* _INSTRUCTIONS TO FOLLOW_: Every line of the entries below that mentions "brown" is to be copied out.

* _PROVIDED DATA_:
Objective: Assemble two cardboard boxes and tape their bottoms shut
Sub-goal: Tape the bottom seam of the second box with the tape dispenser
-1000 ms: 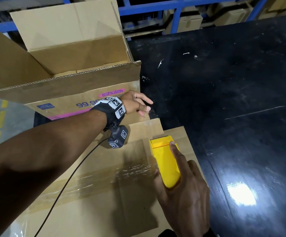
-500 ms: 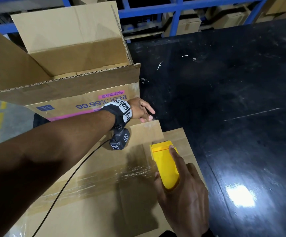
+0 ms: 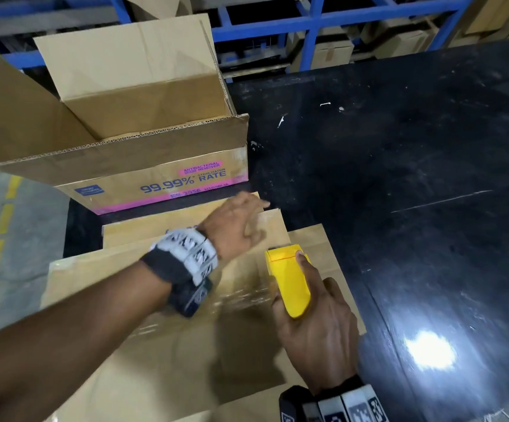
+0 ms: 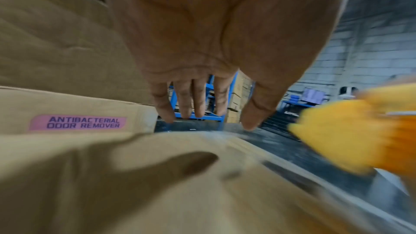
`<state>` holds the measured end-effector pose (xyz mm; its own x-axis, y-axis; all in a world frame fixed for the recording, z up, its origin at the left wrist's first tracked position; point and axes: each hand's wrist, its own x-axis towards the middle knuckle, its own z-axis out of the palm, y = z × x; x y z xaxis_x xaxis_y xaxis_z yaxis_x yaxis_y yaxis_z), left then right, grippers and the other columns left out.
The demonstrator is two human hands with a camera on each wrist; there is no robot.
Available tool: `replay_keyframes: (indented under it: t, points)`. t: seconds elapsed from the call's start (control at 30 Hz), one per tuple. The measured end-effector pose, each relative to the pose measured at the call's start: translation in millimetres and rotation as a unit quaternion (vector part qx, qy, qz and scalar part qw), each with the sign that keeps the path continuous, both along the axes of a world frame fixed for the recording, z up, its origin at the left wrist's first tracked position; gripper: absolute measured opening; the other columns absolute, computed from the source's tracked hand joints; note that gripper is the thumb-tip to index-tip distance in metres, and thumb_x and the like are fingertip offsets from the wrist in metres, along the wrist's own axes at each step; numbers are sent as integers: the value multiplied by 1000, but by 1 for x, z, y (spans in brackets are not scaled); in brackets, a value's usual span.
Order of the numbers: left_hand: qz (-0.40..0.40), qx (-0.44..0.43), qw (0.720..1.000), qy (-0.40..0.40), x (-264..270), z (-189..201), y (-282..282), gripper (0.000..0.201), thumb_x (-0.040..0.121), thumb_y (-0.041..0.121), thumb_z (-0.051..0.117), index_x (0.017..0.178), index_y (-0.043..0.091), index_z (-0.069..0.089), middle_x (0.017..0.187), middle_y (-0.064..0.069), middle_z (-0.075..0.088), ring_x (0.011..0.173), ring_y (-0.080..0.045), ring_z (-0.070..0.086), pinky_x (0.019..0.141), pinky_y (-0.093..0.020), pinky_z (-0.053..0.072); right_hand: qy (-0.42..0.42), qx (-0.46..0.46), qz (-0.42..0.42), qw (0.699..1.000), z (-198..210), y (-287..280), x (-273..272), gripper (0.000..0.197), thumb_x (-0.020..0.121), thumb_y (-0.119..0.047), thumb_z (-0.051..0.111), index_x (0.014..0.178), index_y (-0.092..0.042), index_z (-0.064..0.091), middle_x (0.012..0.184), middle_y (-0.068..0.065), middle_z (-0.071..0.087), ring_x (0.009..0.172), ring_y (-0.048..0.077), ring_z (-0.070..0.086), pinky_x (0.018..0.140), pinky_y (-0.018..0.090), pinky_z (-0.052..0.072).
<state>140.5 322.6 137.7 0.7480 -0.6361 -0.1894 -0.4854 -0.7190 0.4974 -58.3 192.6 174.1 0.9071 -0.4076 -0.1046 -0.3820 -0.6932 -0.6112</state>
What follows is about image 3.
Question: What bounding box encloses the person's right hand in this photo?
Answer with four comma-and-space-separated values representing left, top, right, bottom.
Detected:
272, 251, 361, 396

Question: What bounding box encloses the person's left hand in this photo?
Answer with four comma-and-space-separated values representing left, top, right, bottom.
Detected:
197, 190, 271, 262

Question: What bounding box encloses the yellow tape dispenser with tape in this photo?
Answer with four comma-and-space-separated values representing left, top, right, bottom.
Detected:
264, 244, 311, 320

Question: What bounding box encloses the clear sealing tape strip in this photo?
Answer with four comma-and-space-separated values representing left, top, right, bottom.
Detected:
131, 276, 281, 343

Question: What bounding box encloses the taped cardboard sheet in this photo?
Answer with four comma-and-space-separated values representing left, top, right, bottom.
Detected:
39, 193, 368, 422

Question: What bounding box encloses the pink-striped cardboard box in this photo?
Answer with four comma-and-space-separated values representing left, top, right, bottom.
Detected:
0, 12, 250, 216

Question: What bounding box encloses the person's left forearm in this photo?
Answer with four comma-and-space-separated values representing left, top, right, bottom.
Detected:
0, 261, 174, 422

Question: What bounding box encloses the closed brown cardboard box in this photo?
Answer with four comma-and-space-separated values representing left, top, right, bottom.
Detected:
289, 32, 355, 73

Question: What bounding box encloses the torn box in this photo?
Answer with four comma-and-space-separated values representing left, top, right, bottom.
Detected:
118, 0, 194, 21

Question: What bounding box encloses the wide brown cardboard box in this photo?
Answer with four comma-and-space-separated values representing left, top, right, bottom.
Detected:
373, 28, 436, 60

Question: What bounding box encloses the left wristband with marker tags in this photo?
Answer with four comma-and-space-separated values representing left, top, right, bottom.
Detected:
140, 228, 219, 286

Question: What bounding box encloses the wristband with marker tags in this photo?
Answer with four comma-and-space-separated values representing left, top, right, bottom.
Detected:
140, 228, 219, 286
300, 375, 389, 422

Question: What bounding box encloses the right wristband with marker tags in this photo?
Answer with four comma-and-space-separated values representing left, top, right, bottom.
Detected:
300, 375, 389, 422

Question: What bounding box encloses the blue metal storage rack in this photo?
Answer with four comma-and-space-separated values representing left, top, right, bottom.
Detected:
0, 0, 477, 77

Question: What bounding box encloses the wooden shelf plank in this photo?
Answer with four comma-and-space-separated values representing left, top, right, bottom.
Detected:
0, 6, 119, 38

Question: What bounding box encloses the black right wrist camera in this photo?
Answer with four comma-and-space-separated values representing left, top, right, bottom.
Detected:
279, 385, 315, 422

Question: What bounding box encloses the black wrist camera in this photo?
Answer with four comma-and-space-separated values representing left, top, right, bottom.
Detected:
168, 276, 215, 318
279, 385, 315, 422

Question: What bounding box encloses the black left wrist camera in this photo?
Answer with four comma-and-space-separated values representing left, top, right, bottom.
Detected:
168, 276, 215, 318

* _TASK OUTPUT_:
Question: What bounding box encloses the closed brown cardboard box in this photo?
Question: What bounding box encloses the wide brown cardboard box in this photo?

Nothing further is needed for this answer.